Figure 2. Rod counts predict physiological changes

Several tissue samples were analyzed for the number of rods remaining and compared to cell physiology. A: The green signal is from FITC anti-rhodopsin and the orange is from nuclear stain propidium iodide. Left panel shows normal retina in which rhodospin was restricted mainly to outer segments (OS); Right panels is from a transgenic pig and shows delocalization of rhodopsin to inner segments (IS), plasma membrane of outer nuclear layer (ONL), and synaptic region. The "ring" around a nucleus indicated a rod rather than the nuclei without the "ring", located near the top edge of the ONL that were counted as cones. In other sections, an antibody against cone transducinγ was used to stain the cones, allowing their counting directly with "positive" antibody staining. B: The level of retinal degeneration as measured by the cell counts of the surviving rods is inversely related to the time-to-peak (ttp) of the rod response to brief flashes of light (filled circles; mean±SEM, left axis).

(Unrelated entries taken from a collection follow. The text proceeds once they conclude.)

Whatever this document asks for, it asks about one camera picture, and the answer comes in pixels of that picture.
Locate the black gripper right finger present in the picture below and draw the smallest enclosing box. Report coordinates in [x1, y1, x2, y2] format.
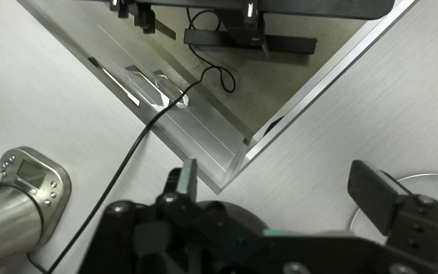
[347, 158, 438, 256]

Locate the metal drawer handle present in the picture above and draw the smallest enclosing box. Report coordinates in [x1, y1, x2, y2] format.
[152, 70, 192, 109]
[87, 55, 143, 108]
[125, 64, 173, 111]

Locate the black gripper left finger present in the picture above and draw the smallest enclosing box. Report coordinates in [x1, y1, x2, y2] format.
[173, 157, 201, 205]

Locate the grey drawer cabinet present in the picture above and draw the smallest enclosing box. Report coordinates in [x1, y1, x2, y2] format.
[18, 0, 254, 193]

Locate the stainless steel electric kettle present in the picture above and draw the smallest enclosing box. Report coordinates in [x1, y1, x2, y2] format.
[0, 146, 73, 274]

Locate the black power cable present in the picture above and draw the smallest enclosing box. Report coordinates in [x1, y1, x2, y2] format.
[43, 6, 239, 274]

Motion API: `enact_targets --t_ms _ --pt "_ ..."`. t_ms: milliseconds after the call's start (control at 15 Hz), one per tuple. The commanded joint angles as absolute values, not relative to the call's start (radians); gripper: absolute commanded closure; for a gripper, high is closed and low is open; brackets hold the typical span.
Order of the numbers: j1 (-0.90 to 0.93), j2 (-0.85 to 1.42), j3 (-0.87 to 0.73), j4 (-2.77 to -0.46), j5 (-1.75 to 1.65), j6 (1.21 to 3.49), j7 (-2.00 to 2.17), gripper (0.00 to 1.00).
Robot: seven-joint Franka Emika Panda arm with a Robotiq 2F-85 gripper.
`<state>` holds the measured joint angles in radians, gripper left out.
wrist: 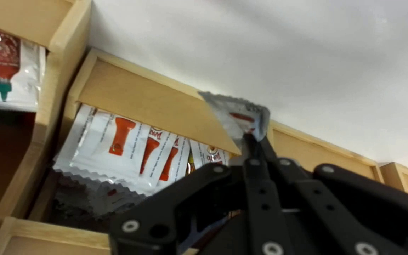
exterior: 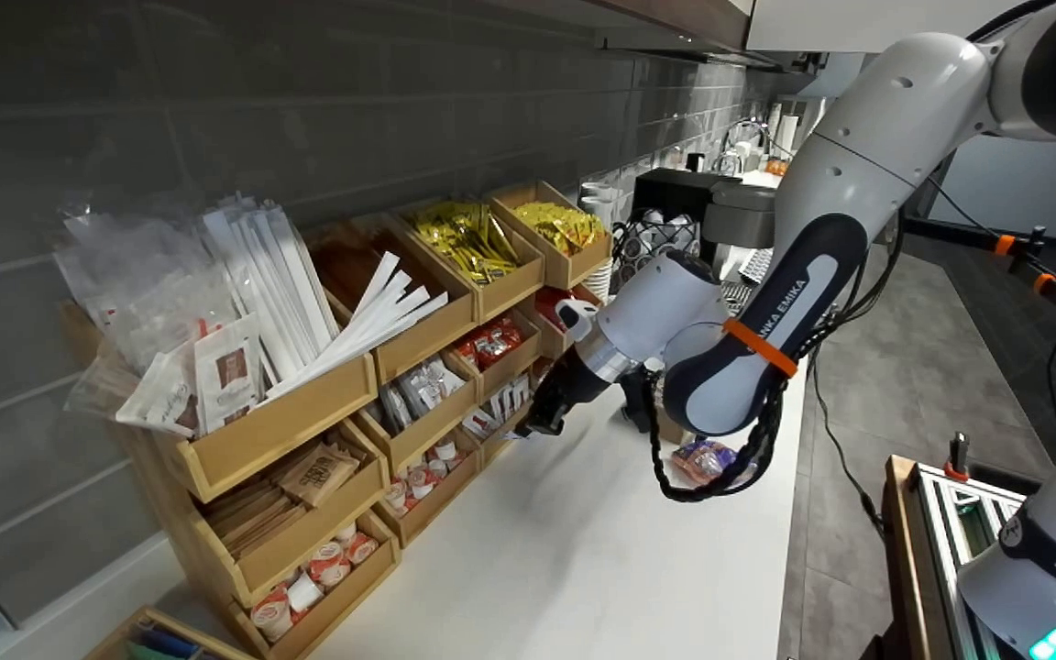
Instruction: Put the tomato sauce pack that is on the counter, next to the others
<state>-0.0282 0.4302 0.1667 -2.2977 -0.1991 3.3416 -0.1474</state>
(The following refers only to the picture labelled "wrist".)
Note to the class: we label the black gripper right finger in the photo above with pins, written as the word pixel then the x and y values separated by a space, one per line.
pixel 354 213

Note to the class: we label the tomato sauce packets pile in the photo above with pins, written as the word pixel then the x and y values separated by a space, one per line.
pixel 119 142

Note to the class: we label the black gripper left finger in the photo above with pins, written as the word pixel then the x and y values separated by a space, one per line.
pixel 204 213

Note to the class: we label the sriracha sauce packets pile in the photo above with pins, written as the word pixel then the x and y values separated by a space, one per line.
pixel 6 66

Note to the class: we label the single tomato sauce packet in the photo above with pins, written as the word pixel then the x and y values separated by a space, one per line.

Each point represents the data for one animal; from left to right the rod count declines representing more advanced stages of degeneration. The number of cone nuclei was also counted and was apparently unaffected by the loss of rods (open diamonds, right axis). C: Dim flash responses recorded from rods isolated from a wild type animal (black trace) or a transgenic animal with an advanced state of retinal degeneration (grey trace). For wild type, the stimulus was 500 nm, 1.02 photons/μm², average of 100 traces. For transgenic, the stimulus was 20.4 photons/μm², average of 35 sorted "single" responses; see text for details. The smooth curves drawn through each photocurrent response are simple multistage filter models of the photoresponse, fit with three independent stages [59] and a time to peak of 165 ms (transgenic) or 310 ms (wild type).